Let's just add another set of eyes in the back of Matic's sort of like design. So that's how you end up with another stereo pair in the back. So that's the justification for the four cameras. The fifth camera or the up camera is one of the most debated sort of like sensor decisions inside the company. And the way we've thought about the interaction with the robot, especially with Mehul and Navneet's background in gesture recognition, we always wanted to give Matic this ability to interact with the customer almost like a human being would.
And as you can imagine if a human being can't see you you get limited in how much you can communicate. They can't see your body language. They can't see where you're pointing. They can't see which way you're facing. So in order to be able to see the human being the robot is communicating with we put down an up camera.

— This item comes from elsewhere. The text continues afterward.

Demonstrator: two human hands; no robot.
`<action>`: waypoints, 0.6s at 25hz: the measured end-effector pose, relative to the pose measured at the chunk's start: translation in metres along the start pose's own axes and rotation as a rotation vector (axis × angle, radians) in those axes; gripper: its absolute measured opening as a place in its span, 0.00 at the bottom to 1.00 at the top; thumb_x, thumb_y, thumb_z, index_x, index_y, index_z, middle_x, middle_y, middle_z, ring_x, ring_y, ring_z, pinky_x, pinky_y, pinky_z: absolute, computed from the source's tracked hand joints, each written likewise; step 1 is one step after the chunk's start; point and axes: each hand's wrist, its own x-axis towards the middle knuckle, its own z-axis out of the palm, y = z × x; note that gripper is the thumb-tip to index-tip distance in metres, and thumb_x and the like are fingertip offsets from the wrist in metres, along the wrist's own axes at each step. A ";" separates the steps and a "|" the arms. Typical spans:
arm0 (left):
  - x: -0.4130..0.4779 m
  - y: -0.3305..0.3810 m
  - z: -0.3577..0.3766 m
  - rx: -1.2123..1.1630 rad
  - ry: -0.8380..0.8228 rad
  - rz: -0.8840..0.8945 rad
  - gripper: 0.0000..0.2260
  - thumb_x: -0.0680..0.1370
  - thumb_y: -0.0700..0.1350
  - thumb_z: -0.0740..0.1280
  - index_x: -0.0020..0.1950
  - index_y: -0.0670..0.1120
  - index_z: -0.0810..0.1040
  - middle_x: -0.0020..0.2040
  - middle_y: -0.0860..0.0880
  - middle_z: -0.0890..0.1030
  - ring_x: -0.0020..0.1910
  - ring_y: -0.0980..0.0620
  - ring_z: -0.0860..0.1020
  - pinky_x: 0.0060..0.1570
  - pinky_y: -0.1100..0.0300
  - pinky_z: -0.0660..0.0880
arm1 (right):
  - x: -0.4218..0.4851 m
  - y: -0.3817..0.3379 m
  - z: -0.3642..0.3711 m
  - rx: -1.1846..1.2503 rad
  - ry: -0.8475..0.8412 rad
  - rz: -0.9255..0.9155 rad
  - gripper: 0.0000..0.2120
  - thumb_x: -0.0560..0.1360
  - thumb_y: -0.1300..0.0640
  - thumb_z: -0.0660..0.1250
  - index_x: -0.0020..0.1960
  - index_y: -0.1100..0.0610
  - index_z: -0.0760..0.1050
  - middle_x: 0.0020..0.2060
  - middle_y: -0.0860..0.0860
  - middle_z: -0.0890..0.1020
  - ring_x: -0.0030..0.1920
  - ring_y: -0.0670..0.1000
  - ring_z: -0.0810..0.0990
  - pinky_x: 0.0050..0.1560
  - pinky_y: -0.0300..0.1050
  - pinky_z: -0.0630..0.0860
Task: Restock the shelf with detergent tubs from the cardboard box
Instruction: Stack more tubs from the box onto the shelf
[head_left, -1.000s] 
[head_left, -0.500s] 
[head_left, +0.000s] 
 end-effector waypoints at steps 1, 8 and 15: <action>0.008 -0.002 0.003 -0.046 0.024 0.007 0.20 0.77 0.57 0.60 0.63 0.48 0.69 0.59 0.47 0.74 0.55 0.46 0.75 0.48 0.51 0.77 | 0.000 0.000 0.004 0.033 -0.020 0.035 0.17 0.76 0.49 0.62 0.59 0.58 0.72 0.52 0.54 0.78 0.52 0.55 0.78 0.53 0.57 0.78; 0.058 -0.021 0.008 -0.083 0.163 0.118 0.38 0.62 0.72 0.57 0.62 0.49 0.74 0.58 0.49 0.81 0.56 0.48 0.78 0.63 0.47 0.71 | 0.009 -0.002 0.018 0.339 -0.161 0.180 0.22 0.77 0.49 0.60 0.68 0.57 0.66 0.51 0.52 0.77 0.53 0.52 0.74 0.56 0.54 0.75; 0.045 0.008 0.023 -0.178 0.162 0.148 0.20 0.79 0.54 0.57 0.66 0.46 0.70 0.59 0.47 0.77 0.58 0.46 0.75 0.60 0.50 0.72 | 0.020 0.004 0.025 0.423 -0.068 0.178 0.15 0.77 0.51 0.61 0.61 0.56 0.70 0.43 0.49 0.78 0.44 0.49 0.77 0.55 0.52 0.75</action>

And so the vision here is to execute a feature that we internally call Come Here Clean This. So the idea behind come here clean this is a human being standing in the vicinity of a robot can simply point to a spot on the floor and speak to the robot just like you were to a human being and say, hey robot, go there and clean that mess. Or come here and clean this mess. And so the robot should be able to understand from your gestures and then draw a straight line in three d space and infer what part of the floor you're actually talking about. And just to be able to cover enough three d sort of space we needed a camera on top so you can actually look at people's faces and where they're pointing.
So that's how you end up with five cameras. Yeah, for sure. I think privacy has always been at the forefront of our focus. Many, many hardware devices that are out in the wild today, many of them that use cameras, try to run quite complex sort of computation. However, the way that that is done is the inputs for those computations are collected at the edge, I.
E. On the device. So it could be any kind of sensor. It could be a camera. It could be a microphone.
And then that information gets sent to a server. And the advantage of doing that is you have more compute available at the server level. And so you can run complex calculations. And then you get your output inference, and then that gets sent back to the device. Now that might be the standard way of doing things, but obviously now your information is physically distributed and more vulnerable to any kind of cybersecurity threats.
So from that perspective very early on we decided all of the compute was going to happen on device. And keeping that as a North Star never deviating from it we've always chosen the hardware, so the SOC, so that we can actually enable the software team to do all their computation on device. And like I said, we've gone through painful transitions to make that a reality. Like I said, we completely ripped out our previous SoC and added in the new SoC, the NVIDIA or Nano, to make sure that that's possible. And, yeah, I think that's how we make sure that your data basically never leaves the robot.
Matic never sort of needs to collect or store any of the user data. Definitely not images or videos. The only time we do any kind of data collection is when we get very, very explicit permission from the customer for debugging purposes or something of that sort. And we have kept this of like the sacred role within the company that we just never save any kind of customer data without any kind of permission. So we take privacy very, very seriously because we understand that that is one of the most important things for the customer.